5. Valuation Correction After a Massive Rally

BYD’s PE ratio peaked at over 50x in 2023. Even after the drop, it trades around 25x trailing earnings – still above the 15x average for global automakers. The market is repricing BYD from a growth stock to a cyclical automaker. I remember when investors called BYD the 'Tesla killer.' Now, the narrative is about margin erosion and competition. That shift in sentiment alone can amplify the sell-off.

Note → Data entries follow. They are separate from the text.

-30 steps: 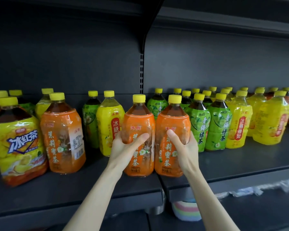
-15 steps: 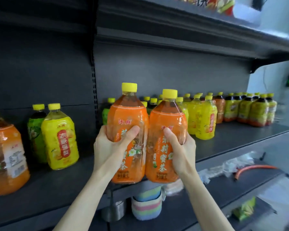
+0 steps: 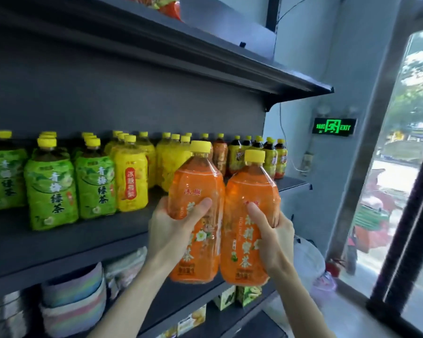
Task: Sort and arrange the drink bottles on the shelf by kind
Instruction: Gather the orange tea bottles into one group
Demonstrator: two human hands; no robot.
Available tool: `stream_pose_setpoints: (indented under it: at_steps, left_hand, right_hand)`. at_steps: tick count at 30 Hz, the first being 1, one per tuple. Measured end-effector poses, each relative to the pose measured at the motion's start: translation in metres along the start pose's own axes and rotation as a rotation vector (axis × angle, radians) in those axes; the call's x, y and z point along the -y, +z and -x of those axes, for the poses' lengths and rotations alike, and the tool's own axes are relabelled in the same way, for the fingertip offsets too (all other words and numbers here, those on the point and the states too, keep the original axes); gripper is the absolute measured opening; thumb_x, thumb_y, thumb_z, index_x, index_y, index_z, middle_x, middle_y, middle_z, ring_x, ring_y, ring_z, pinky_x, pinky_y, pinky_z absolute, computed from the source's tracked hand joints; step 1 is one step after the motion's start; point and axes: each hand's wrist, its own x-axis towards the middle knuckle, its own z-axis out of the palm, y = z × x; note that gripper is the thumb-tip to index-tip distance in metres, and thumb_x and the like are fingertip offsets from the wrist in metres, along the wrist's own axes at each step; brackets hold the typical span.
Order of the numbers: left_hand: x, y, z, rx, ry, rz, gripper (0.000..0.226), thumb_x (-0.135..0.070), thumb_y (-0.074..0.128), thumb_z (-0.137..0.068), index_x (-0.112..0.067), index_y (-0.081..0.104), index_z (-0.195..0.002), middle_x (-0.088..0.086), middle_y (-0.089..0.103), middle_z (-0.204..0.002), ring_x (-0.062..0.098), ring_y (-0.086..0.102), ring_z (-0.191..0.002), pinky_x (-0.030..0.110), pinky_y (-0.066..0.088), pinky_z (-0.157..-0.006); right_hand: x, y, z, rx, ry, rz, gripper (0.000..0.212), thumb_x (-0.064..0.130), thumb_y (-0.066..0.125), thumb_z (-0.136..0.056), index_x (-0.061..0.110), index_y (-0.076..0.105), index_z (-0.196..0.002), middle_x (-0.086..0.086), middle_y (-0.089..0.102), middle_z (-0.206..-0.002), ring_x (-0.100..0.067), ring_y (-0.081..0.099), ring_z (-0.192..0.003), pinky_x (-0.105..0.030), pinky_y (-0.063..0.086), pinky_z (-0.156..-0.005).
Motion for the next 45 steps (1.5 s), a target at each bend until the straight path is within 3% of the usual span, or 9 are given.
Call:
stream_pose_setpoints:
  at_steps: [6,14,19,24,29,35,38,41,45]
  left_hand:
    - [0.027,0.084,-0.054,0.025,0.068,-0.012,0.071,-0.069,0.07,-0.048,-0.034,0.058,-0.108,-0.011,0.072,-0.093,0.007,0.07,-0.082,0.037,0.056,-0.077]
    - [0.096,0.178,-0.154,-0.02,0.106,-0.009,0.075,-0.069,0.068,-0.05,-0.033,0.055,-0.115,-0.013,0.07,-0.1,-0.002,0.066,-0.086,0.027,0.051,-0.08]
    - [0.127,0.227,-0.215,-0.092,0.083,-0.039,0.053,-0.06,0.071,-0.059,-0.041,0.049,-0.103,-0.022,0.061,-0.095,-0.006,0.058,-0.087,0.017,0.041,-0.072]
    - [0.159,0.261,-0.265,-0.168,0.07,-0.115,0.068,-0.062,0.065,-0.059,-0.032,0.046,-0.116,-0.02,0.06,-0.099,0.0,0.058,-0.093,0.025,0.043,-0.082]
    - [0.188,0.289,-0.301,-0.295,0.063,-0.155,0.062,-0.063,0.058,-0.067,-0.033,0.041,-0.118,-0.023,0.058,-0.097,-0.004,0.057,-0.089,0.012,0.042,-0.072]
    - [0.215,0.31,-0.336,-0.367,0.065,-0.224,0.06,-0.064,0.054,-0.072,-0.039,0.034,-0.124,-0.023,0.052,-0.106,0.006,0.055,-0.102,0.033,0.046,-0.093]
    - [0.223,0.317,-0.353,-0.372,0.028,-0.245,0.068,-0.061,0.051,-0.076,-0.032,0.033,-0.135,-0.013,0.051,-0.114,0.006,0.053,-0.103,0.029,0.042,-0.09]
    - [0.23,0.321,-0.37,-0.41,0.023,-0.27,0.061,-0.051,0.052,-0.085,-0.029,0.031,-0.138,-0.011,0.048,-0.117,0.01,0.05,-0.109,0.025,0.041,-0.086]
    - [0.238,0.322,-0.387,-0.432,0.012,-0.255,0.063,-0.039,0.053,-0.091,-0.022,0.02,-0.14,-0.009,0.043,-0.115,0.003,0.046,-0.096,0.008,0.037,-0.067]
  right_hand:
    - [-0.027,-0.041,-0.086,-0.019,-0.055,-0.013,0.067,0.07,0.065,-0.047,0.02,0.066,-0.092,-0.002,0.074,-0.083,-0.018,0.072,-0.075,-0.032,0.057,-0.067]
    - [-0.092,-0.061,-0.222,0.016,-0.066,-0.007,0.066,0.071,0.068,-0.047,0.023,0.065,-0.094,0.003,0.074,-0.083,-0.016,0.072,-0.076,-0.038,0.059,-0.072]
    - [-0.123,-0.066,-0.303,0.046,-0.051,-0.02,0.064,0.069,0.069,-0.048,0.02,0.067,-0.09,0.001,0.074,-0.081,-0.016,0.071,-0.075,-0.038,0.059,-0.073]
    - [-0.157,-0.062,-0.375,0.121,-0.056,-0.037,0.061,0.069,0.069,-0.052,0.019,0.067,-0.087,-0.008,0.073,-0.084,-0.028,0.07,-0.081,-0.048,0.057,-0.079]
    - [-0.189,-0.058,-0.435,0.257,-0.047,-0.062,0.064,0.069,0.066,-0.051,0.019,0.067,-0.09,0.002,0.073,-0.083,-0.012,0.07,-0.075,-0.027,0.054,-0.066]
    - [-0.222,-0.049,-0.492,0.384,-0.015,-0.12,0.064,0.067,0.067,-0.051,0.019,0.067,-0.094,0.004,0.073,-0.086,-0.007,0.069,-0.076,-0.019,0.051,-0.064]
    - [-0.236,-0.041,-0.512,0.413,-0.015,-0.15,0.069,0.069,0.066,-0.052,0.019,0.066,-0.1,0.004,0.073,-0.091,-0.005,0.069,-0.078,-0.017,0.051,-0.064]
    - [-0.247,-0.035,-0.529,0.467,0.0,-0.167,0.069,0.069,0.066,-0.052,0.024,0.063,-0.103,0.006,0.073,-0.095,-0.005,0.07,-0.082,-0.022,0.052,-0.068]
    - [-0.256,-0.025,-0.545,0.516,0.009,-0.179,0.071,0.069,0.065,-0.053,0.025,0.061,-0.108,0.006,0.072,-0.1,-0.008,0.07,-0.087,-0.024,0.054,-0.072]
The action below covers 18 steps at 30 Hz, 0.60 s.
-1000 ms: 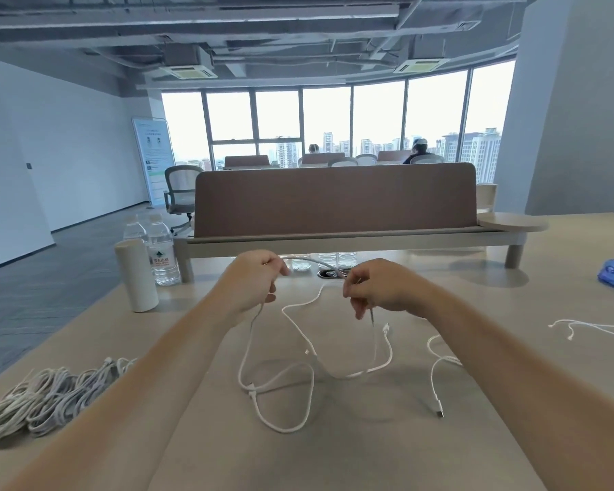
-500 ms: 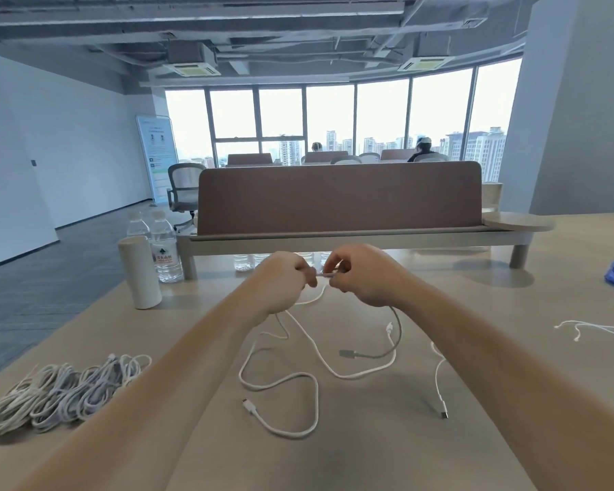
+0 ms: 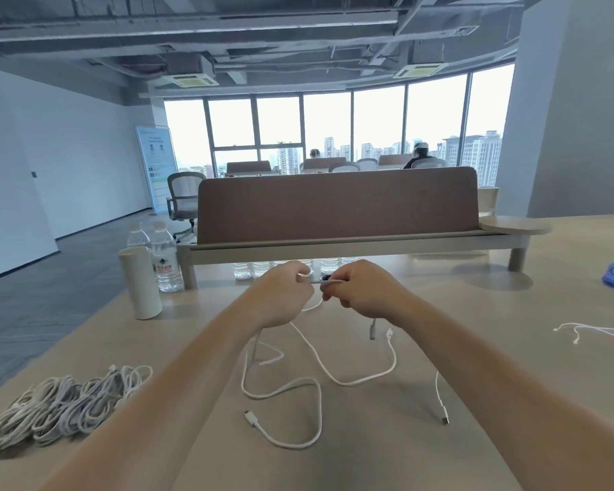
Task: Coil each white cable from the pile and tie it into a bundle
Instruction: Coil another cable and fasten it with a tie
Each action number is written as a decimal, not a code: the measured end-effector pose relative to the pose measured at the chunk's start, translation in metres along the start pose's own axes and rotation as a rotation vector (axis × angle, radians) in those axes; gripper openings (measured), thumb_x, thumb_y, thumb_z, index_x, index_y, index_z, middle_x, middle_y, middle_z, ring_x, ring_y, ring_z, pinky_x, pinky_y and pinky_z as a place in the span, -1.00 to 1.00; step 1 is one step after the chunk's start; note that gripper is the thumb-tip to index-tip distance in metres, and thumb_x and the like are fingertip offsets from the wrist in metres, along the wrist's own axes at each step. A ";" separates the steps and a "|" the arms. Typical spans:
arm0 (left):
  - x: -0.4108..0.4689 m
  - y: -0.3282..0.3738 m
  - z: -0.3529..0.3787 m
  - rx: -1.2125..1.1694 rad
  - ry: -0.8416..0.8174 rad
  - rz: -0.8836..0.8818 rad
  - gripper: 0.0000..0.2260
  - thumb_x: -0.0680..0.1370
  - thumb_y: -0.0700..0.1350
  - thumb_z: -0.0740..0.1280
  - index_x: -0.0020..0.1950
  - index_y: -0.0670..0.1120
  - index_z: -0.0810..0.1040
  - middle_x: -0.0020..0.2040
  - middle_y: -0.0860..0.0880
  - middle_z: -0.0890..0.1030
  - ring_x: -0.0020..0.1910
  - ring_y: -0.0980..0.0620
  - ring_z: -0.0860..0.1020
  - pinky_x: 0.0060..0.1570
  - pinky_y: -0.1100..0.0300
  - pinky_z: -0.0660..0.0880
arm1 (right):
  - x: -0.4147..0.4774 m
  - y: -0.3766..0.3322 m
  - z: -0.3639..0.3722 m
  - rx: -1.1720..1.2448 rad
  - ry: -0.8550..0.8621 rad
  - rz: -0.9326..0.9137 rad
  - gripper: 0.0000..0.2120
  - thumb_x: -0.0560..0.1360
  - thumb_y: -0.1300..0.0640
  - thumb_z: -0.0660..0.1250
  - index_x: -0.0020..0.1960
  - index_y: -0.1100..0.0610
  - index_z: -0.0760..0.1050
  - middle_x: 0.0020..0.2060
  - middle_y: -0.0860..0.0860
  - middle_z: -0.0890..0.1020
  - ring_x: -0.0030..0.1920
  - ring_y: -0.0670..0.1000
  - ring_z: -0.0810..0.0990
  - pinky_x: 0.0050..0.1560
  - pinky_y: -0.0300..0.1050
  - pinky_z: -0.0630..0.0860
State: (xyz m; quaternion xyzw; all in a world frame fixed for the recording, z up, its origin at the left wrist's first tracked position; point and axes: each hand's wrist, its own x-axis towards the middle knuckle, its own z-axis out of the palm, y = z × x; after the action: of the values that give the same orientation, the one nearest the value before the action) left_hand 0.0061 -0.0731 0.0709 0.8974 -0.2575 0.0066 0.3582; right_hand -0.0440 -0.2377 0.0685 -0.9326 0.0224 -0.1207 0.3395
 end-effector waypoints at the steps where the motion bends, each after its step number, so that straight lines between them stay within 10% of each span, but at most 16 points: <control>1: 0.001 0.002 0.002 -0.016 -0.021 0.005 -0.81 0.60 -0.11 0.24 0.18 -0.04 0.55 0.05 0.02 0.64 -0.09 -0.03 0.62 -0.15 0.17 0.50 | 0.000 -0.002 0.002 0.001 -0.004 -0.004 -0.80 0.54 0.04 0.37 -0.18 0.11 0.66 -0.41 -0.04 0.53 -0.37 -0.04 0.45 -0.30 -0.15 0.36; 5: 0.001 -0.002 -0.001 0.041 0.005 -0.007 -0.69 0.58 -0.26 0.20 -0.26 0.00 0.61 -0.24 0.02 0.52 -0.26 -0.03 0.49 -0.33 0.19 0.34 | -0.005 0.002 0.003 0.135 -0.034 -0.028 -0.90 0.47 0.17 0.45 -0.18 0.17 0.56 -0.37 -0.01 0.56 -0.35 -0.03 0.49 -0.26 -0.14 0.45; 9: 0.001 -0.015 -0.008 -0.262 0.111 -0.095 -0.70 0.62 -0.25 0.17 -0.27 -0.10 0.55 -0.39 -0.02 0.43 -0.42 0.01 0.33 -0.36 0.20 0.22 | -0.003 0.021 0.000 0.309 -0.064 -0.008 -0.94 0.49 0.29 0.42 -0.15 0.21 0.63 -0.26 0.09 0.70 -0.24 0.00 0.67 0.01 -0.05 0.67; 12: -0.001 -0.020 -0.013 -0.416 0.093 -0.146 -0.74 0.64 -0.25 0.14 -0.19 -0.16 0.53 -0.49 0.03 0.35 -0.48 0.03 0.25 -0.35 0.17 0.23 | -0.001 0.028 0.000 0.232 -0.008 0.029 -0.88 0.51 0.15 0.46 -0.20 0.12 0.66 -0.31 -0.02 0.67 -0.29 -0.06 0.59 -0.15 -0.13 0.60; 18: -0.005 -0.010 -0.005 -0.329 -0.044 -0.142 -0.76 0.60 -0.37 0.10 -0.05 -0.28 0.57 -0.19 -0.18 0.62 -0.35 -0.09 0.60 -0.10 0.00 0.62 | -0.001 0.011 0.002 0.302 0.044 0.016 -0.80 0.57 0.15 0.35 -0.19 0.21 0.60 -0.39 0.03 0.65 -0.42 -0.03 0.52 -0.33 -0.17 0.40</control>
State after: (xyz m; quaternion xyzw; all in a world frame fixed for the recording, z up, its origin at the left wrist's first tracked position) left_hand 0.0072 -0.0615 0.0667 0.8426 -0.1990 -0.0805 0.4939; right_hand -0.0436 -0.2450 0.0593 -0.8677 0.0189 -0.1405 0.4764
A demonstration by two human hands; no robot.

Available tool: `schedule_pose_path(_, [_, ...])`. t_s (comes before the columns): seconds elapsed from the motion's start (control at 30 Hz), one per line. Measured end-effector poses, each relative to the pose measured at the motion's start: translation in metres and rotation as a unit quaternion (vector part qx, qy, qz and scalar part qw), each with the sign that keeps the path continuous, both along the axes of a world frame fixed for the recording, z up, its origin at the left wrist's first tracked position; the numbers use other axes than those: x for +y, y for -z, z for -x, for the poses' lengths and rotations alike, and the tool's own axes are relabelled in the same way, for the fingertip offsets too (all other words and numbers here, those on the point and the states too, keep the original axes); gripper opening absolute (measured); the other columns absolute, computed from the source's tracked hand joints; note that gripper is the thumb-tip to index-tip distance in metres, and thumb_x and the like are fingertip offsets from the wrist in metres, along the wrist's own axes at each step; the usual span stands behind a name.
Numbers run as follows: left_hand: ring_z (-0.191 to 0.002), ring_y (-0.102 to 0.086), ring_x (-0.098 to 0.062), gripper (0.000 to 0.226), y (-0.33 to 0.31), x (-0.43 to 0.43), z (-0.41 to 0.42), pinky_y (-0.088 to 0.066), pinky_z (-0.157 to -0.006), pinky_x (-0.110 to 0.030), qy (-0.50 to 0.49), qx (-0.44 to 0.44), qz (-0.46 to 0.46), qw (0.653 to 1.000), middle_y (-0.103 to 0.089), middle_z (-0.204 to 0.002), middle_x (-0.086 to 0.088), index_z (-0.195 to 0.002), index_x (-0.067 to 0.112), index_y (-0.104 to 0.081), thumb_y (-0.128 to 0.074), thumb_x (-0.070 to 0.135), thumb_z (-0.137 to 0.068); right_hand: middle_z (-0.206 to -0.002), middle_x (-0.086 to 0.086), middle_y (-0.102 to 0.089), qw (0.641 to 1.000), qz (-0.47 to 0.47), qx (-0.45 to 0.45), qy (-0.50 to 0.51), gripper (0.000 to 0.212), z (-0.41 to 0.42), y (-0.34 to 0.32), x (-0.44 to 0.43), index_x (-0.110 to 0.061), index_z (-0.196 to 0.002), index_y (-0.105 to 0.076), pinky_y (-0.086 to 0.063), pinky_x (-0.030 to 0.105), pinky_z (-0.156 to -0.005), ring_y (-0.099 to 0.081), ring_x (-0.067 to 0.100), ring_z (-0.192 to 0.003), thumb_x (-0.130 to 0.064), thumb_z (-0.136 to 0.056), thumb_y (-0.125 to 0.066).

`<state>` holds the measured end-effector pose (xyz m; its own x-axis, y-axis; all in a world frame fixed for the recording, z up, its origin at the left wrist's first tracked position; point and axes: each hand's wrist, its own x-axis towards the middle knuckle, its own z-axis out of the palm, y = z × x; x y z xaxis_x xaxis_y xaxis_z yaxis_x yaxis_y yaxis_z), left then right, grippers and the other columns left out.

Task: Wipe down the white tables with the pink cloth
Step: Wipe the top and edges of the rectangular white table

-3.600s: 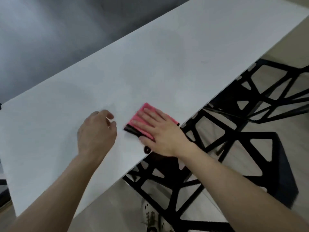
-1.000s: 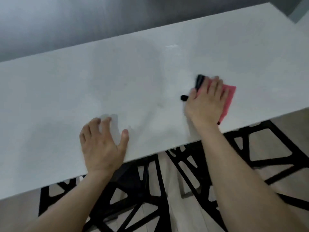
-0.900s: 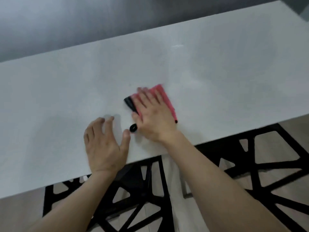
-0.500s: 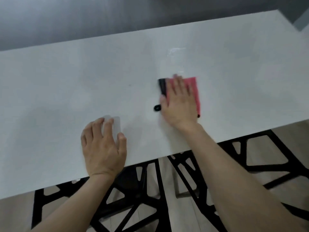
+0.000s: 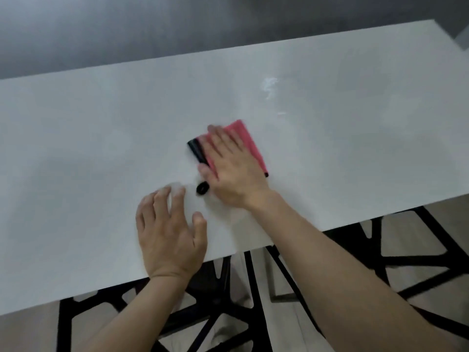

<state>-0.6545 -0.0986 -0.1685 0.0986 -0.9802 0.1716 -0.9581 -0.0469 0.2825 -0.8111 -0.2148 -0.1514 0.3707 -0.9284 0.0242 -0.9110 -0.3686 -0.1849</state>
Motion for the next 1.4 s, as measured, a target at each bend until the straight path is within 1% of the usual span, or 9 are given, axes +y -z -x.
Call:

From a technical perspective, BYD broke below its 200-day moving average in April 2024 and hasn’t reclaimed it. That’s a bearish signal for momentum traders.

Frequently Asked Questions

Is BYD fundamentally a bad company now?
No – BYD still sells the most new energy vehicles globally, surpassing Tesla in volume. But the stock reflects changing expectations. Growth is slowing, margins compressing, and competition intensifying. The company remains profitable, but the era of easy gains is over. If you own the stock, brace for more volatility as the market re-rates it.
How much further could BYD stock fall?
I can’t give a precise target, but consider this: if BYD’s auto margin stabilizes at 4% and earnings grow 10% annually, a PE of 15-18x would be reasonable. That would imply another 20-30% downside from current levels. However, if BYD successfully expands in cheap EVs and exports, the floor could be higher. The key is margin trajectory.
Should I buy the dip in BYD stock?
Only if you have a long-term horizon (5+ years) and can stomach swings. The dip isn’t a bargain yet – the valuation is still above historical auto makers. Wait for signs of margin stabilization, such as positive free cash flow generation or a halt in price cuts. In the short term, headwinds remain strong.
What are the biggest risks for BYD shareholders right now?
Three things keep me awake: 1) Escalating trade tensions – more tariffs from the US and Europe; 2) A price war so severe that BYD’s cash flow turns negative; 3) Technological disruption – solid-state batteries could render BYD’s LFP advantage obsolete. None are certain, but they are real tail risks.

This article reflects my personal analysis based on public financial data, dealer interviews, and market observations. It has been fact-checked against recent earnings reports and regulatory announcements. No investment advice is intended.